D'altronde, nella sua più autentica definizione, il manuale d'uso e manutenzione dovrebbe essere un documento autorevole, il più esaustivo relativamente al ciclo di vita di un manufatto, nel quale includere la sua descrizione, l'uso appropriato e la conservazione nel tempo.

I moderni manuali destinati ai prodotti di fabbricazione contengono solitamente i seguenti indirizzi di informazione:
  1. avvertenze
  2. installazioni e allacciamenti
  3. istruzioni per il montaggio
  4. istruzioni per l'uso
  5. istruzioni per la manutenzione (si tratti di personale qualificato od utente finale)
  6. istruzioni per la revisione e riparazione (solitamente trattate separatamente e successivamente)
  7. istruzioni per lo smantellamento, la demolizione e lo smaltimento (macchine e impianti)
  8. lista delle parti di ricambio (soprattutto i componenti che garantiscono sicurezza d'uso)

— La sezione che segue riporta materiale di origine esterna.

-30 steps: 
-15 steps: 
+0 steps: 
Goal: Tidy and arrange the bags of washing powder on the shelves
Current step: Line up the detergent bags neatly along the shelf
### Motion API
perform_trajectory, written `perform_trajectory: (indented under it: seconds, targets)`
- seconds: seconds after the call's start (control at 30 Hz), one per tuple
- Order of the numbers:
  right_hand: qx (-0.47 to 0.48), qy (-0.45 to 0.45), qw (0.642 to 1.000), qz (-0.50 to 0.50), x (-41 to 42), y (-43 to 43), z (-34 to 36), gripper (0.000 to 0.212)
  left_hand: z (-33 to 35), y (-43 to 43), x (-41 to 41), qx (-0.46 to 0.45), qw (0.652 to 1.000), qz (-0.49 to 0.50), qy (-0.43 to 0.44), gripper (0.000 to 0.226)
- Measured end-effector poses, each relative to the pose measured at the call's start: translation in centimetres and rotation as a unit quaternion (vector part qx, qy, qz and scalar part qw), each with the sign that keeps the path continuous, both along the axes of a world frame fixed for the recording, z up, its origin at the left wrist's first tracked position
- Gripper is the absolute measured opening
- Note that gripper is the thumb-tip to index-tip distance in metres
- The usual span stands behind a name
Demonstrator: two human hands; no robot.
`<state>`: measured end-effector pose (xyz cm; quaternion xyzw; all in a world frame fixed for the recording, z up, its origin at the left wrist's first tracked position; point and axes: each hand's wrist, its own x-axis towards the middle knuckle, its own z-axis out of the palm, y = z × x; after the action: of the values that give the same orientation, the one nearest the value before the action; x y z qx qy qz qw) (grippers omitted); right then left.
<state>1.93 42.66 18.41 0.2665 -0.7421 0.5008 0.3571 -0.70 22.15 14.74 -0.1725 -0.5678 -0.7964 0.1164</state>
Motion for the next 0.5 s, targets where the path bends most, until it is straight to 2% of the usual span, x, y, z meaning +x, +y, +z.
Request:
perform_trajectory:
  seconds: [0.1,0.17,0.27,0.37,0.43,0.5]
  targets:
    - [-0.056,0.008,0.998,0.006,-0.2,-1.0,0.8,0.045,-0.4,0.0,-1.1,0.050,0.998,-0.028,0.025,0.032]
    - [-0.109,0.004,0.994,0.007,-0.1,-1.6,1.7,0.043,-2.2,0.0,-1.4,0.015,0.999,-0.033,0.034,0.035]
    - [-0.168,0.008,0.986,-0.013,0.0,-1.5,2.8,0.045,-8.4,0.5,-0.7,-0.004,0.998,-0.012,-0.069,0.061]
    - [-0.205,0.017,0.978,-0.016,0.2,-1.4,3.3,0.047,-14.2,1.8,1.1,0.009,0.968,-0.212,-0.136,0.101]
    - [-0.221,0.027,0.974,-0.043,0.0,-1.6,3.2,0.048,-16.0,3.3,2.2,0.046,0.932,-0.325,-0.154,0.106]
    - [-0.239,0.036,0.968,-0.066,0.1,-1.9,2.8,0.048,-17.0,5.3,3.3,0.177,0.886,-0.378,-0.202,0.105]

Tali informazioni possono essere presentate in modo unitario o suddivise in più volumi, dipendentemente dalla complessità dell'apparecchiatura da documentare o anche soltanto dal tipo di scelta che si intende fare circa le informazioni sul prodotto.
La struttura modulare del manuale d'uso è la forma più consigliabile, tanto per la coerenza e l'ordine delle informazioni, quanto per la facilitazione logica in fase di progetto e successiva gestione.

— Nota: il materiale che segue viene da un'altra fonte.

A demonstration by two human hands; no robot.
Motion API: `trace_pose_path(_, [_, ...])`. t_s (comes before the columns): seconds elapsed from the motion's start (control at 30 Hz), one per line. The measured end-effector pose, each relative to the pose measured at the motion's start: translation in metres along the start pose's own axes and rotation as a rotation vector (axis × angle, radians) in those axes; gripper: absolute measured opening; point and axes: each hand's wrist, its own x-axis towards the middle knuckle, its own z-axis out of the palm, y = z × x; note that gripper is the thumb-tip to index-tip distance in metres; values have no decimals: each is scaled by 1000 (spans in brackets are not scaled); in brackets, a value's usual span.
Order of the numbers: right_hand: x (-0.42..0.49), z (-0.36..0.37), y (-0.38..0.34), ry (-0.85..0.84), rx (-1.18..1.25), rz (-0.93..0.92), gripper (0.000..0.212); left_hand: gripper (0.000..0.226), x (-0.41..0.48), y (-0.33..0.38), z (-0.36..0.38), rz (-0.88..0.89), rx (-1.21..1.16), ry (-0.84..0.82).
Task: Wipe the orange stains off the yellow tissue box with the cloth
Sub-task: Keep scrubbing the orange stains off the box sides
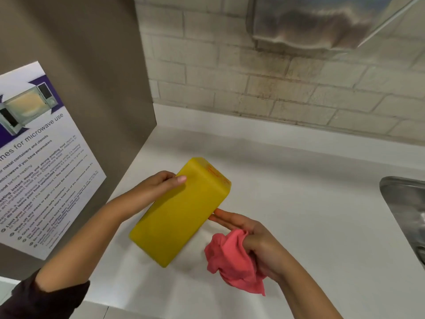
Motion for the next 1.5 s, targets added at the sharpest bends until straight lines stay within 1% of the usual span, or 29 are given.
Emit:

Non esiste una sostanziale differenza tra un manuale d'uso fortemente strutturato e un semplice foglio istruzioni da allegare al prodotto. La distinzione è soltanto formale perché la differenza non è data dalla quantità di pagine, ma dalla qualità delle informazioni da fornire. Se un prodotto è complesso, ci si attende una notevole mole di informazioni per descriverlo e per istruire l'utilizzatore. D'altronde in corso di progettazione delle informazioni necessarie per un prodotto più semplice - quale è un foglio istruzioni - non si deve essere indotti a pensare che le informazioni debbano essere di qualità inferiore o di contenuti superficiali.

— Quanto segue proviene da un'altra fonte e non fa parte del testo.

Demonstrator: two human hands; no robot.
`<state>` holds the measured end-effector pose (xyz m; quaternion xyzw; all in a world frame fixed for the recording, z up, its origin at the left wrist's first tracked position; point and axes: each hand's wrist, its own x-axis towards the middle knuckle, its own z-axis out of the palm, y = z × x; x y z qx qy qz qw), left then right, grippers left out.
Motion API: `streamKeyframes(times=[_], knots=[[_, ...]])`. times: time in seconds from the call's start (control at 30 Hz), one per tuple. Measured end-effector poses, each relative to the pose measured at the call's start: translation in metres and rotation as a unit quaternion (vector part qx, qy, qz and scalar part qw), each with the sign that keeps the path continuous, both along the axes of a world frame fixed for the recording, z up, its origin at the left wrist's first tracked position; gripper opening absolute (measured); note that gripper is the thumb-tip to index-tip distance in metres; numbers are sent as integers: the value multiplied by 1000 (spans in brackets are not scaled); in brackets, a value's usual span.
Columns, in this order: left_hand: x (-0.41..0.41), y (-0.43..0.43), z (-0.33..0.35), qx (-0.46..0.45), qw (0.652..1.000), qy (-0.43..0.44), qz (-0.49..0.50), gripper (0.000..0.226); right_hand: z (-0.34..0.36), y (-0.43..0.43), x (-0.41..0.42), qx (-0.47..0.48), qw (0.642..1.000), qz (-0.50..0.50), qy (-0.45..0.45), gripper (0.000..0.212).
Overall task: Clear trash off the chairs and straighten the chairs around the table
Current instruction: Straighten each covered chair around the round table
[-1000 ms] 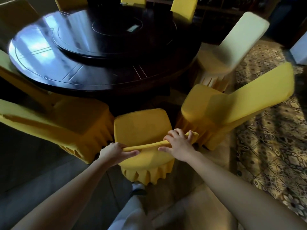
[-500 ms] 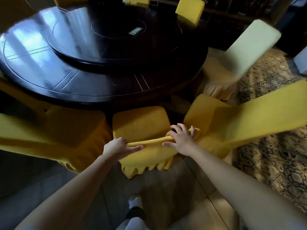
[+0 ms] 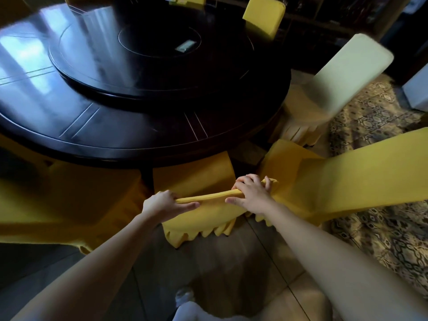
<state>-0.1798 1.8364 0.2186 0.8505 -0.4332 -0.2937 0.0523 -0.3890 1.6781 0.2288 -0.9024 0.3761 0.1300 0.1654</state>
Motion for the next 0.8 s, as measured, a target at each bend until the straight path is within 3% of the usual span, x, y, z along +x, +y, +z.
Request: streamKeyframes(times=[0.37,0.8], knots=[[6,2,-1,-8,1000,-1,-15,89,3,10,3,-11,999,-34,-5,61],[-17,15,7,-111,989,-96,-15,58,4,34,-11,-21,996,-61,-56,55]])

L'orientamento pratico di un buon redattore di documentazione tecnica dovrebbe sempre avere come tendenza la redazione di istruzioni più dettagliate possibili cercando di contenerle in poco spazio. Il problema si pone allorché le informazioni sono complesse e anche numerose. A conforto di questa reale necessità viene in soccorso il flusso organizzativo ricavabile dai principi generali di composizione di un libro, nella fattispecie gli stili in uso nell'ambito saggistico.

In sintesi, il formato editoriale del manuale d'uso dovrebbe ricalcare il seguente modello:
  • Copertina frontespizio (contenente macroinformazioni quali titolo, serie, modello, versione, immagine complessiva)
  • Indice generale o sommario (elenco sequenziale dei contenuti organizzato per titoli di capitoli e paragrafi)
  • Presentazione delle informazioni (qui trovano posto anche eventuali "disclaimer", cenni normativi e principali avvertenze)
  • Descrizione delle procedure
  • Utilizzo di riferimenti incrociati nel corpo del testo
  • Ricorso ad immagini e pittogrammi organizzate sul principio vedere capire
  • Accessi evidenti (brevi schede e trafiletti di riassunto dei concetti precedentemente sviluppati, percorsi di lettura o parole chiave)
  • Glossario delle evidenze e dei termini speciali utilizzati (nella redazione di manuali destinati ad un vasto pubblico si consiglia di limitare al massimo l'uso di terminologia specialistica)
  • Nel caso di informazioni particolarmente complesse è buona prassi posporre un indice analitico, che può essere quotato secondo necessità (es. per termini e nomi notevoli, per argomento, per paragrafo, per similitudine, ecc.)